A big concern is that AI will unleash a wave of “deepfakes,” video and audio that can spread wildly on social media even though it is not real.
The executive order does not require that AI generated content be labeled as such, but it does direct the Department of Commerce to develop standards for authentication and watermarking. “Federal agencies will use these tools to make it easy for Americans to know that the communications they receive from the government are authentic — and set an example for the private sector and governments around the world,” the White House said.
Biden and Vice President Kamala Harris will appear at a ceremony today at the White House to outline the executive order.
Bruce Reed, White House deputy chief of staff, said in a statement that the actions in the EO are the strongest “any government in the world has ever taken on AI safety, security, and trust. It’s the next step in an aggressive strategy to do everything on all fronts to harness the benefits of AI and mitigate the risks.”
Other aspects of the executive order:
Test results. The administration, invoking the Defense Production Act, said that the order “will require that companies developing any foundation model that poses a serious risk to national security, national economic security, or national public health and safety must notify the federal government when training the model, and must share the results of all red-team safety tests.”

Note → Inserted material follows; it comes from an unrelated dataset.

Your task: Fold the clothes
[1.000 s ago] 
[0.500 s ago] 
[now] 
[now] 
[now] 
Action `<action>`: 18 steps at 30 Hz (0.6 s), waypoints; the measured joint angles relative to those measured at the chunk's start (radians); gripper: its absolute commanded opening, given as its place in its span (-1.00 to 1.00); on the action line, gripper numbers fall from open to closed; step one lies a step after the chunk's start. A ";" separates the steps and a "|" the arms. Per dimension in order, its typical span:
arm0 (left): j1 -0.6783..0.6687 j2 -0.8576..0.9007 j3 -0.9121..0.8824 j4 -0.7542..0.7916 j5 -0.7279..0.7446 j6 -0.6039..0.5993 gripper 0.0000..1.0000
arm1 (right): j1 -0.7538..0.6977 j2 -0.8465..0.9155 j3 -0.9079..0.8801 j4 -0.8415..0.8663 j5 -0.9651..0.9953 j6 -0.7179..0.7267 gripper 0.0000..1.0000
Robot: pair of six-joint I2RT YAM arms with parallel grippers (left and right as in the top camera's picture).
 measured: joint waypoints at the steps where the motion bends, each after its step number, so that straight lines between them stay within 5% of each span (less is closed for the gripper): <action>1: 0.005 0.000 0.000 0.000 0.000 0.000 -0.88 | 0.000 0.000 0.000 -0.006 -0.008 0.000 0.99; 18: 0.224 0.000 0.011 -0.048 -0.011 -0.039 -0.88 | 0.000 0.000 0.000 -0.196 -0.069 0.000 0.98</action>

Safety standards. The National Institute for Standards and Technology will set standards for “red-team testing” before an AI system is released. Federal agencies will apply those standards to infrastructure and national security. New standards also will be developed for biological synthesis screening.
Privacy. The order requires prioritizing federal support for the development of “privacy-preserving techniques,” such as those that enable AI systems to be trained yet “preserve the privacy of the training data.” The order calls for funding a Research Coordination Network to develop cryptographic tools. Federal agencies also will look to strengthen their privacy protections in light of the risks of AI.

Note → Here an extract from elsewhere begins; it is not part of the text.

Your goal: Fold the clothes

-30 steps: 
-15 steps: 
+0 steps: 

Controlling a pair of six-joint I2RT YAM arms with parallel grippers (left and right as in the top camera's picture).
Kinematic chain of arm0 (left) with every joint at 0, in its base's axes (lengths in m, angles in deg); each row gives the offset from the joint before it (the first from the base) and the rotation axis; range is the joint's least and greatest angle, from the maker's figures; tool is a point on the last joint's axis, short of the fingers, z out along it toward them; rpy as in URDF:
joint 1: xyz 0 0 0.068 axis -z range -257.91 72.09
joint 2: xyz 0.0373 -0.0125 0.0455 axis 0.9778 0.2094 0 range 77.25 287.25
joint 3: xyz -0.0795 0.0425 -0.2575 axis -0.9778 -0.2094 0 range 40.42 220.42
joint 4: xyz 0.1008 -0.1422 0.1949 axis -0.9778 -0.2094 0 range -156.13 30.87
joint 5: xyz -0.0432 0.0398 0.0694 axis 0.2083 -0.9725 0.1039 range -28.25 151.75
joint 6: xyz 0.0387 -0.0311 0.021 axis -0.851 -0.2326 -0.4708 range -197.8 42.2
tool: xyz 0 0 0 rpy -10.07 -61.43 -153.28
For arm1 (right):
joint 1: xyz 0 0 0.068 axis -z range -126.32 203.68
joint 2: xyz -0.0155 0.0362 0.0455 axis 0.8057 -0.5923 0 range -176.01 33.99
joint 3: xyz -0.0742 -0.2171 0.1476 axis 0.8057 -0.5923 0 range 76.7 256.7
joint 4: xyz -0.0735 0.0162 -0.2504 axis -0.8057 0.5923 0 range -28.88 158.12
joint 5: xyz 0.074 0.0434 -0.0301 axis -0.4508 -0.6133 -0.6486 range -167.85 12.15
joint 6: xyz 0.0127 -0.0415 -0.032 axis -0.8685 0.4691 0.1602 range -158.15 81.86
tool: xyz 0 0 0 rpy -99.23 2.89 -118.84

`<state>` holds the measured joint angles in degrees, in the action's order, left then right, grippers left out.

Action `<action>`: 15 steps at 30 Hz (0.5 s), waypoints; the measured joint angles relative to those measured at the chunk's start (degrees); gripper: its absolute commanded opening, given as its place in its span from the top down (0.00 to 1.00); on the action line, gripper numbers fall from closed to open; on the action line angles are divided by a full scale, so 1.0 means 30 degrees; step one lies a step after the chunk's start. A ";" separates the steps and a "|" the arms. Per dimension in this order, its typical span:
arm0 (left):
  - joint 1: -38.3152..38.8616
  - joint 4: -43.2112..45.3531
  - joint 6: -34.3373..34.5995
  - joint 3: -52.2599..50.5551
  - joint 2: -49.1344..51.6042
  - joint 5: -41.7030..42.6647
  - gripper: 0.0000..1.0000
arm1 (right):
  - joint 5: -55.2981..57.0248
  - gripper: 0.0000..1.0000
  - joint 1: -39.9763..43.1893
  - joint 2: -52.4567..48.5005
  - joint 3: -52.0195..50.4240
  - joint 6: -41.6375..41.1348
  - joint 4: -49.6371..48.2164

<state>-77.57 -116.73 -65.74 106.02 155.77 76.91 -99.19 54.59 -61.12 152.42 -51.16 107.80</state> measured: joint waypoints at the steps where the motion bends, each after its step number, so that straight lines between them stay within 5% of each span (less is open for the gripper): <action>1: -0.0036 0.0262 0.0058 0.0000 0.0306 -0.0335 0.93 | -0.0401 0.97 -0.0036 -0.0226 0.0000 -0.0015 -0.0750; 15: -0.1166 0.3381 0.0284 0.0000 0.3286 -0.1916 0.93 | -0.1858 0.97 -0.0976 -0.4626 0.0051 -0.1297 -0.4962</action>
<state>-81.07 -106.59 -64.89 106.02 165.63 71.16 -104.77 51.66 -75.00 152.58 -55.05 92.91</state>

Biden also is expected to call on Congress to take further action, including in areas like data privacy. Lawmakers have for years held hearings and proposed data privacy legislation, but nothing has advanced. Senate Majority Leader Chuck Schumer (D-NY), though, has recently been convening a series of “AI Insight Forums,” with an eye toward sweeping legislation.

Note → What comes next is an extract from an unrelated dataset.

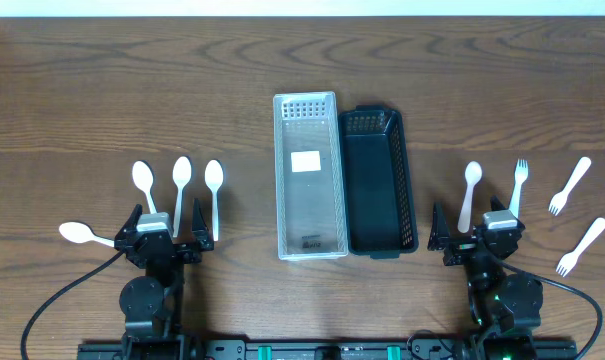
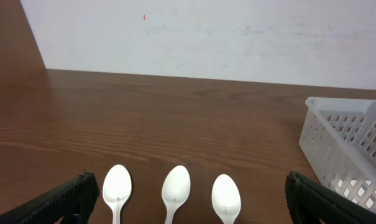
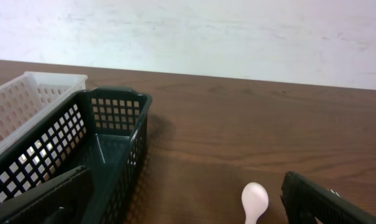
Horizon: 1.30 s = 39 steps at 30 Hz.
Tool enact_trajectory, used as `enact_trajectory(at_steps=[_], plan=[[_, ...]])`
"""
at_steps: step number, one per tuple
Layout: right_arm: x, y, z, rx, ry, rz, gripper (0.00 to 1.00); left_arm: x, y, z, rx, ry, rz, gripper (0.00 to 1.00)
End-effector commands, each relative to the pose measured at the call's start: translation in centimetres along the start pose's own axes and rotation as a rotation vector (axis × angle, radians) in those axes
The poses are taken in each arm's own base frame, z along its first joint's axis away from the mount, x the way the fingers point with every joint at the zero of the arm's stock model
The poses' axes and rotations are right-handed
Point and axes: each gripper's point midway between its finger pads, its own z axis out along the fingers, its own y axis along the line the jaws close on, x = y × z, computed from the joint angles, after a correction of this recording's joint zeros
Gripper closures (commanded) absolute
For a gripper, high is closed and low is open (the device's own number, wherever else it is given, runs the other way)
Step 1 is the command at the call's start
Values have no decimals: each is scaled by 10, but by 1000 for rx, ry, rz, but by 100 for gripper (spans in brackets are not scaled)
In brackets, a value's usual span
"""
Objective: Pack container
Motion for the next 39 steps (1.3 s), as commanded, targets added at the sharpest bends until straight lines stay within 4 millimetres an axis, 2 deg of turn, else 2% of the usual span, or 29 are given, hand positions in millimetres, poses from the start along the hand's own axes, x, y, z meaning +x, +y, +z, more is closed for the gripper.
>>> enact_trajectory(at_steps=[1,29,32,35,39], plan=[[2,4,0,-19,6,13,1,20,1,1,-4,61,-1,2],[2,4,0,-19,6,14,1,20,1,1,-4,62,0,2],[1,4,0,-18,5,61,1,20,1,1,-5,61,-26,2],[-7,1,-1,-5,-14,151,1,19,1,1,-9,71,-119,2],[-34,-18,-5,96,-55,167,1,11,1,-3,-18,126,-169,2]])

Civil rights. The order requires guidance to landlords, federal benefits programs and federal contractors to keep AI algorithms “from being used to exacerbate discrimination. The Justice Department and federal civil rights offices also will establish best practices for the use of AI in the criminal justice system.
Labor. The order mandates the creation of principles and best practices to “mitigate the harms and maximize the benefits” of AI for workers. This will include guidance to try to prevent employers from “undercompensating workers, evaluating job applications unfairly, or impinging on workers’ ability to organize.” The order also requires a report on the potential labor market impacts of AI. AI’s impact on labor has been an issue in the recent WGA strike and ongoing SAG-AFTRA strike.
Competition. Small developers will be provided access to technical assistance and resources, while the Federal Trade Commission will be encouraged to “exercise its authorities” as concerns are raised about antitrust and competition.
The executive order does not address copyright, as a number of authors and publishers have sued OpenAI and Meta for infringement in their use of protected works for training models. That leads to the possibility of a judge or jury ultimately deciding the parameters of “fair use” of copyrighted material.
Last summer, Biden gathered a number of AI executives at the White House to sign a voluntary pledge, including one in which they promised to create watermarking tools. The pledges were voluntary, and it’s not entirely clear that the federal government, through the FTC, would be able to enforce them. Another pledge was to allow independent experts to review their systems. Among the companies signing were OpenAI, Amazon, Microsoft, Google and Meta.